Developing Neurons Form Transient Nanotubes Facilitating Electrical Coupling and Calcium Signaling with Distant Astrocytes

Abstract

Despite the well-documented cooperation between neurons and astrocytes little is known as to how these interactions are initiated. We show here by differential interference contrast microscopy that immature hippocampal neurons generated short protrusions towards astrocytes resulting in tunneling nanotube (TNT) formation with an average lifetime of 15 minutes. Fluorescence microscopy revealed that all TNTs between the two cell types contained microtubules but 35% of them were F-actin negative. Immunolabeling against connexin 43 showed that this gap junction marker localized at the contact site of TNTs with astrocytes. Using optical membrane-potential measurements combined with mechanical stimulation, we observed that ~35% of immature neurons were electrically coupled with distant astrocytes via TNTs up to 5 hours after co-culture but not after 24 hours. Connexin 43 was expressed by most neurons at 5 hours of co-culture but was not detected in neurons after 24 hours. We show that TNTs mediated the propagation of both depolarization and transient calcium signals from distant astrocytes to neurons.

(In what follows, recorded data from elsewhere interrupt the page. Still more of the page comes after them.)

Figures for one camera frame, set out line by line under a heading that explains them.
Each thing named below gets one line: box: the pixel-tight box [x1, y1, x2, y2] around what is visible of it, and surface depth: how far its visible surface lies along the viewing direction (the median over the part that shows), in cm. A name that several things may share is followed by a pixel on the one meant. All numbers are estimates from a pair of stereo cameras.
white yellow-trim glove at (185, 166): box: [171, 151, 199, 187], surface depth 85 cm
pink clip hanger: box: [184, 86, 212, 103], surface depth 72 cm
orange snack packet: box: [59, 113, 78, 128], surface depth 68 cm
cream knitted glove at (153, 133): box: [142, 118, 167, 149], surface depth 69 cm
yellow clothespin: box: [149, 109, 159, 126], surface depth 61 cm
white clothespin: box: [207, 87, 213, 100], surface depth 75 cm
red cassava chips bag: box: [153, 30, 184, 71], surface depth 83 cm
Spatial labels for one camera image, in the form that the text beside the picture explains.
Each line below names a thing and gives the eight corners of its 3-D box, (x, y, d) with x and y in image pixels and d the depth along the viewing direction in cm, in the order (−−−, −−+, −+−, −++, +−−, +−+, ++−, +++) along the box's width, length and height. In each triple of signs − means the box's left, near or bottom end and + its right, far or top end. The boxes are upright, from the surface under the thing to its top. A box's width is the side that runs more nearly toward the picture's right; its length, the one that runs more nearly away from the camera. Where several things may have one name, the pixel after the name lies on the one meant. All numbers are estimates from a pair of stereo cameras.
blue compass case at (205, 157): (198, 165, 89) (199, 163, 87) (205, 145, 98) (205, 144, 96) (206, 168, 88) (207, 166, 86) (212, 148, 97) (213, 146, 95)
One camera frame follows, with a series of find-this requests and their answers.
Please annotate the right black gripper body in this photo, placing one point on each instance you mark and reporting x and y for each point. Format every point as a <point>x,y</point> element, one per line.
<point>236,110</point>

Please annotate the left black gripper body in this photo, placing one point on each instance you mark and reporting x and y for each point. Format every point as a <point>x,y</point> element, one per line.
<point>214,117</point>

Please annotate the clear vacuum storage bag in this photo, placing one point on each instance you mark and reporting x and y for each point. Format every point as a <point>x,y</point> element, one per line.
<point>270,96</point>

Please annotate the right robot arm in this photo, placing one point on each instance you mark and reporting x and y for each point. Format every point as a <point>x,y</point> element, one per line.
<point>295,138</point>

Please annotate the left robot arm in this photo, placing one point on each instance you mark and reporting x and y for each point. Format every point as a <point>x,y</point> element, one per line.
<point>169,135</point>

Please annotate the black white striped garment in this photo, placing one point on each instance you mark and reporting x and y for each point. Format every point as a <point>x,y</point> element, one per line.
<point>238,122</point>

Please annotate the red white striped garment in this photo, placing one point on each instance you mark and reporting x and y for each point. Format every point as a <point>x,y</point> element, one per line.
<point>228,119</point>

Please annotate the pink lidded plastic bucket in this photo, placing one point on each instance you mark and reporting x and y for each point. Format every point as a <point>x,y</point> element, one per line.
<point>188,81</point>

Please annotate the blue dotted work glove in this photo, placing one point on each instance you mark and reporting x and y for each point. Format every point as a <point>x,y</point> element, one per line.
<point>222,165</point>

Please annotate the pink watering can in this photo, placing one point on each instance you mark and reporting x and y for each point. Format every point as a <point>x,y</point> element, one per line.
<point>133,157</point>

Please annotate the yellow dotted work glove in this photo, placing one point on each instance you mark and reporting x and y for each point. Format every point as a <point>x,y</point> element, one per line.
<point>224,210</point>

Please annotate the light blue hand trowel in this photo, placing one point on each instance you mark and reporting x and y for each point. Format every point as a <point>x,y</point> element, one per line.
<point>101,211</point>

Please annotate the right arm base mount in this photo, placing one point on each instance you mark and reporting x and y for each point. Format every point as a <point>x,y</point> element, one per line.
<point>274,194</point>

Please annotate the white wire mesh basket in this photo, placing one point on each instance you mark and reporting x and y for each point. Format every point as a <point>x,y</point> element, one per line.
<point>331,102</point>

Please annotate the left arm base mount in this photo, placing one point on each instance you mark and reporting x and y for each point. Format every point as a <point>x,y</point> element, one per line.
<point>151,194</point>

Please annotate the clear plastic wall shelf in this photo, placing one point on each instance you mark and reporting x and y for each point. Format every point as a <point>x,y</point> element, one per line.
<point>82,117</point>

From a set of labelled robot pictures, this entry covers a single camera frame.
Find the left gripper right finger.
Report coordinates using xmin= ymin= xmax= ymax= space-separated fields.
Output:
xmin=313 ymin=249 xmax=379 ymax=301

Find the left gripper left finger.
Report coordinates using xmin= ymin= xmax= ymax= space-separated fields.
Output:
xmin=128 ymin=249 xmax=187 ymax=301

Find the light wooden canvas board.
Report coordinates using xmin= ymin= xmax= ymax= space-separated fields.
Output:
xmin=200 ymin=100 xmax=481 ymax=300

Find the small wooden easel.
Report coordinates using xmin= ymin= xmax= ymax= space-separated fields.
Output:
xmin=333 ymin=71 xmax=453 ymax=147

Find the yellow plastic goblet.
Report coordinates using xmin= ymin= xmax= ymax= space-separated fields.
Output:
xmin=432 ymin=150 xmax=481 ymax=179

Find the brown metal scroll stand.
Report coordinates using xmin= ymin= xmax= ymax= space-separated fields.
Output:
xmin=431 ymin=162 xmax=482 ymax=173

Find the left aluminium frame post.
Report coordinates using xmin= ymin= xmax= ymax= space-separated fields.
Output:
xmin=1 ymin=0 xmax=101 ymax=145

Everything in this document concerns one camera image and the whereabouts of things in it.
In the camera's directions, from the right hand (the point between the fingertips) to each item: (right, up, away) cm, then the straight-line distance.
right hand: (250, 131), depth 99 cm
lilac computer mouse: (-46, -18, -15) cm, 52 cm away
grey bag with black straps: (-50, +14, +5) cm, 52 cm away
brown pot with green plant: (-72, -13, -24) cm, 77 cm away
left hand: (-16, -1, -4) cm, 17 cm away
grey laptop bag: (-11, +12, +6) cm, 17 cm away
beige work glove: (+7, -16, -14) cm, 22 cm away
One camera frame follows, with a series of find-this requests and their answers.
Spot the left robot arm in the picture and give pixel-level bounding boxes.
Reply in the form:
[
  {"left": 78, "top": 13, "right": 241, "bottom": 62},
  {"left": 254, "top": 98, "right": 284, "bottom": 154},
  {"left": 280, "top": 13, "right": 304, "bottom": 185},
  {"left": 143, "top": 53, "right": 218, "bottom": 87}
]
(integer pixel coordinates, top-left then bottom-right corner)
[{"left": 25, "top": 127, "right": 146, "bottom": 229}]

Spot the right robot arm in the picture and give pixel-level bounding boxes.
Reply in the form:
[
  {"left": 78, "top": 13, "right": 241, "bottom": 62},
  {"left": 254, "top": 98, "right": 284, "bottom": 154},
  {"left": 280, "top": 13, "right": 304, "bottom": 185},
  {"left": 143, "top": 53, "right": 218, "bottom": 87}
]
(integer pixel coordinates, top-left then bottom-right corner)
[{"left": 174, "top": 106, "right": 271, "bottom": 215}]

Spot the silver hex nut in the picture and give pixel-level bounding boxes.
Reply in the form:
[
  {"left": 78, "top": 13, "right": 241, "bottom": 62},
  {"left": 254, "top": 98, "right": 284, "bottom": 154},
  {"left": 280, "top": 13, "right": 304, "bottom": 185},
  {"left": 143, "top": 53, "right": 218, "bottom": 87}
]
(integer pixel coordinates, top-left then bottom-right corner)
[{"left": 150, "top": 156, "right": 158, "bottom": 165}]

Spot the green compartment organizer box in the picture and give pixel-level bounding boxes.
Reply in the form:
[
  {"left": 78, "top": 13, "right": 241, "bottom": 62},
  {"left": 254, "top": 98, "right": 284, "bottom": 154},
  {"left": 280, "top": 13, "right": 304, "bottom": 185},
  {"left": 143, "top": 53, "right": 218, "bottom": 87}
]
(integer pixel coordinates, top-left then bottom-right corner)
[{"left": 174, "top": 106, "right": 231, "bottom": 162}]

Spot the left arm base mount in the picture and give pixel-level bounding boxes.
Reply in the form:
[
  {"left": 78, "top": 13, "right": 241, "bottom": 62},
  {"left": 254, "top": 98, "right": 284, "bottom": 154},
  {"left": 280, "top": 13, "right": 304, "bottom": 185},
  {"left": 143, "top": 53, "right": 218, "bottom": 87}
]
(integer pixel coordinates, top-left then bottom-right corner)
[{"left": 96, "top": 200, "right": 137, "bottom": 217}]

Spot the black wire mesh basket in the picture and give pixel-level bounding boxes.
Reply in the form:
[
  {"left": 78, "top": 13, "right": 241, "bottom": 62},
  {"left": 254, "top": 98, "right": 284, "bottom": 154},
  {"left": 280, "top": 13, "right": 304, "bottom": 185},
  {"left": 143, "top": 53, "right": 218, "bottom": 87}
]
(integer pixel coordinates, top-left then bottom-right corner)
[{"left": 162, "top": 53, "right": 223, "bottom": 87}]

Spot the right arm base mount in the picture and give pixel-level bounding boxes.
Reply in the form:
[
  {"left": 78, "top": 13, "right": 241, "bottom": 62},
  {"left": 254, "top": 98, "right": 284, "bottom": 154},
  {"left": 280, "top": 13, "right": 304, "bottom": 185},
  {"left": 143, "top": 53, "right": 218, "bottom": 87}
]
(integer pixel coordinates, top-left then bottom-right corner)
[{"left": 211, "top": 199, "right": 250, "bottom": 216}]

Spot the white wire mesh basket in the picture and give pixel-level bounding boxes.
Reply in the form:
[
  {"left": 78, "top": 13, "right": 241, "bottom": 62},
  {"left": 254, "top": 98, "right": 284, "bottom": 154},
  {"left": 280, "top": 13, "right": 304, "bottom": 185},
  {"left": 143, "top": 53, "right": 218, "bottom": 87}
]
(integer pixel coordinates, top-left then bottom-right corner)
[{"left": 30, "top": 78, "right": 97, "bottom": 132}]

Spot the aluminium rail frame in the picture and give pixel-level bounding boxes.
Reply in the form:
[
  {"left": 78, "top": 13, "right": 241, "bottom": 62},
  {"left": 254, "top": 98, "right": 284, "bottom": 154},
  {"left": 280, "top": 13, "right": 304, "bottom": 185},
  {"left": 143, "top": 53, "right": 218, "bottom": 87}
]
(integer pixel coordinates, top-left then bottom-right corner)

Our findings suggest that within a limited maturation period developing neurons establish electrical coupling and exchange of calcium signals with astrocytes via TNTs, which correlates with a high neuronal expression level of connexin 43. This novel cell-cell communication pathway between cells of the central nervous system provides new concepts in our understanding of neuronal migration and differentiation.